> **Work required**
Only the lines containing "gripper" should appear in the answer, copied from the listing below.
─── Dataset content
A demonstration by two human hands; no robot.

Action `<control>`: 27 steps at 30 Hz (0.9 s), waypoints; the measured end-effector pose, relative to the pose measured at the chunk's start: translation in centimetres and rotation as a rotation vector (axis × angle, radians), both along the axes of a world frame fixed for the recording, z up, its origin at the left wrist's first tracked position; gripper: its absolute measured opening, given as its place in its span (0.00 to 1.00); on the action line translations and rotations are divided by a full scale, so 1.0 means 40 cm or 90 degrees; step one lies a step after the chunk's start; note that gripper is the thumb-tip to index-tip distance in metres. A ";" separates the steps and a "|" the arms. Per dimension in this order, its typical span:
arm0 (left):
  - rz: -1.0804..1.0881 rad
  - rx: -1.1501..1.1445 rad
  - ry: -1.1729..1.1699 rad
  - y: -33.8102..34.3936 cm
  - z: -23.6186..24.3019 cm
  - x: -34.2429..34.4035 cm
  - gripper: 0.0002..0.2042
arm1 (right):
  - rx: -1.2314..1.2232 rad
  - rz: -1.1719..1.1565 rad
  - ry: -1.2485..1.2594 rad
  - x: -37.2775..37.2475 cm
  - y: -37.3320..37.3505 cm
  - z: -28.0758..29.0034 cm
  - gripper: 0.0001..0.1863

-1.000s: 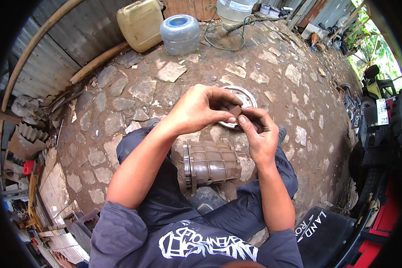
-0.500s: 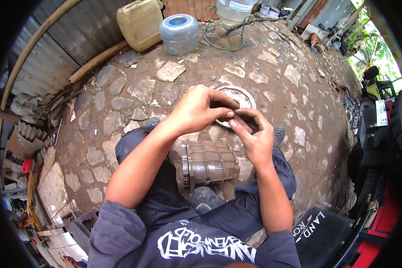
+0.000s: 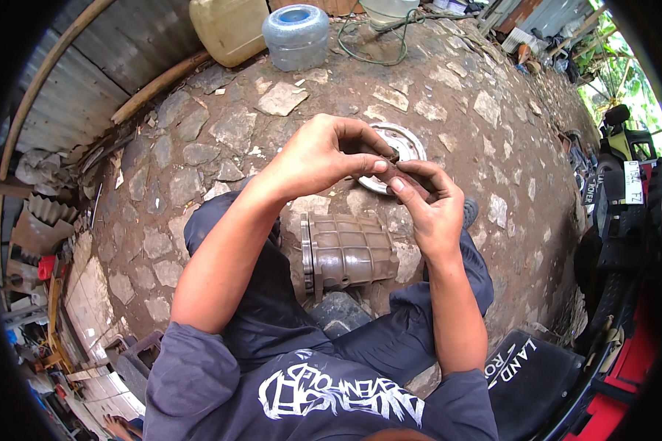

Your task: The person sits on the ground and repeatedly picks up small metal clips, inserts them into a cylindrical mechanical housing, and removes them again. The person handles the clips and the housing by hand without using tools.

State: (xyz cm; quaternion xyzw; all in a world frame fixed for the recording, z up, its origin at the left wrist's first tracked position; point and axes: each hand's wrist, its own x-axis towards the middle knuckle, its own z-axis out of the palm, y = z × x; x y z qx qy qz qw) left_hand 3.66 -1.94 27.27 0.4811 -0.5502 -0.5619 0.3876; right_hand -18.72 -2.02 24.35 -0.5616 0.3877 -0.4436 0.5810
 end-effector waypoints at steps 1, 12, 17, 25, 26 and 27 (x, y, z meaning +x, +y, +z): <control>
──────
> **Solution below**
Action `<control>`: 27 steps at 30 Hz (0.9 s), waypoints; the measured end-effector pose, relative to the pose measured at the chunk's start: translation in centimetres and rotation as a rotation vector (axis × angle, radians), both along the axes of a world frame fixed for the recording, z up, its origin at the left wrist's first tracked position; gripper: its absolute measured opening, given as its place in its span (0.00 to 1.00); on the action line translations and rotations are divided by a full scale, so 1.0 means 40 cm or 90 degrees; step one lies a step after the chunk's start; note that gripper is the thumb-tip to index-tip distance in metres. A ";" separates the steps and a "|" the arms. Per dimension in this order, its typical span:
  - gripper: 0.0002..0.2042
  - gripper: 0.0001..0.1863

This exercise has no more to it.